Here was an American walking around, tears flowing from his eyes, while the locals were laughing and joking.  To them, it was just the local park.  To me, it was a reason to fly halfway around the world and spend a day on a train.  When I walked in, I took out my Montecristo, but I could not bring myself to light it.  I needed to truly experience this first.  No pictures, no cigar, no water bottle until I regained my composure.  I wondered if I should apologize to these Japanese locals, but I was not sorry.  I was merely saddened by the loss of life.  Japan started the war, and we finished it.  We were entirely justified in the way we finished it, and we saved millions of lives by doing so.  My father always said to never throw the first punch but to always throw the last one, or something like that.  We threw the last two punches here and at Nagasaki.

I am a firm believer in the Non-Aggression Principle, but that is not a synonym for pacifism.  John Galt did not say that no man may use force.  He said that no man may initiate the use of force, and that is a principle I hold dear.  Whatever disagreements men have, they can resolve it through reason and trade, not having to resort to force.  When Japan bombed Pearl Harbor, it changed everything.  The only question is, did we have the right to do something that killed so many civilians?  I say that we did.  They had 4 years to stop supporting the Emperor.  They chose not to.  They chose to continue to support is war efforts.  Through that support, they became viable targets.  I am not ashamed of our actions.  In fact, I think Truman is the greatest Democratic president of the 20th Century.  It is just that it is gut-wrenching to see such a real reminder of those losses of lives.  Once I got to the plaque, I recovered, lit my cigar, and took a picture.  Other than the plaque picture and the inscription picture, I did not take any other photos, since I know that I will not need pictures to remember this site.  I sat down on a bench with the vista of the inscription photo and proceeded to write this entry, which I will now close so that I can make my way back to Tokyo.


Tokyo, Japan


I saw the Buddhist shrine, the Shinto shrine, and the A-bomb site.  I made it back to Tokyo without having to slap on a new date.  Even without Nara and with the disappointments of Kyoto, today was a grand success.  All that stands between me and declaring the trip a grand success is setting foot in the Olympic Stadium.  Everything else I want to do is easily doable in a full day, but stadium is still a bit of an uncertainty.  I shouldn’t have any trouble, since they have tours set up, and there is a museum there.  I was thinking that, when I get back to the hotel tonight, it will take me less than 2 minutes to pack, compared with the 2 hours I spent packing for my weekend in Moscow.  I have gotten more and more efficient, both at packing and repacking.  The journey from the A-bomb site to my present location was unadventurous, consisting of a tram, 2 trains, a subway, and a taxi.  I was never pressed for time, except the initial run to catch the tram.  I slept on the trains from Hiroshima to Tokyo.  I was not sure if I would go back to my hotel and call it a night or head out to the cigar bar.  I realized that I could not make that decision until I arrived at Tokyo Station.

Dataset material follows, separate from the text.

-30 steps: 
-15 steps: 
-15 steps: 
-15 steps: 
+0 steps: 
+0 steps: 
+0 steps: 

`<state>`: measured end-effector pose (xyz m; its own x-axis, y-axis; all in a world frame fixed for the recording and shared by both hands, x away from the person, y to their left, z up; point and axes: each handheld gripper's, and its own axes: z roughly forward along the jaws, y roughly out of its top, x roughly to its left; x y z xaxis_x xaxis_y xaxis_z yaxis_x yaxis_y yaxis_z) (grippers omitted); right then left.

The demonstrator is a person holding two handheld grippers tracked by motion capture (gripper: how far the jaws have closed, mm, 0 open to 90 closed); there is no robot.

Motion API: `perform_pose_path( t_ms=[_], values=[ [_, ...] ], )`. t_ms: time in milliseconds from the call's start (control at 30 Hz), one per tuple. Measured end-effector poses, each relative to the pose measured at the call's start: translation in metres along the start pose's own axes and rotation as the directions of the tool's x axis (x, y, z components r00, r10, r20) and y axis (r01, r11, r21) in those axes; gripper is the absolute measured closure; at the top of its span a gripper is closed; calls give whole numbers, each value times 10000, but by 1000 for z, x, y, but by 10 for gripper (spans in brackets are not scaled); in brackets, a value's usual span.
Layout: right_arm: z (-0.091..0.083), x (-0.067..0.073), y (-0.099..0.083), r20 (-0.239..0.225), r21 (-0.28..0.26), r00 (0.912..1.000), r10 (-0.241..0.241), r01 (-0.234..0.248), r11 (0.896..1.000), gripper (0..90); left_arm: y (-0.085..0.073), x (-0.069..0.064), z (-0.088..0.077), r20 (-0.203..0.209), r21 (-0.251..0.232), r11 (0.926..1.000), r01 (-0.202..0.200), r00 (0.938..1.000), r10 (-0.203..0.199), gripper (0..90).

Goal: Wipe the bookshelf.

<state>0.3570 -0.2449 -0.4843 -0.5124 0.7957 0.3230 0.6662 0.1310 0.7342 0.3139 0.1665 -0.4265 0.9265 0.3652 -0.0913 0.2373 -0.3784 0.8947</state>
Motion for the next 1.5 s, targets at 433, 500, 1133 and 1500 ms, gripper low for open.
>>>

I woke up a few minutes before we arrived, awake and refreshed and decided to go to the cigar bar, a place called Cohiba Atmosphere.  I had to find the subway station, and my rail pass did not cover the nominal fee.  I was more annoyed about having to go through the process of buying the ticket.  I grabbed a taxi outside the subway station and showed him my printout.  He did not know the place, but he entered the address into his GPS, and we were soon there.  I opted for a Havana Club rum, a cheese plate, and a Punch cigar.  As soon as I took the cigar out, I knew it would be plugged, but I really wanted it.  I knew that the waiter would not understand what plugged meant, and I thought that I could work out the plug before I started smoking it.  I was right.  Puffing on a Cuban, sipping on great rum, and chewing on even better cheese, I was in heaven.  After I finished the cheese, I proceed to write this entry, which I will now close so that I can publish and also upload my photos.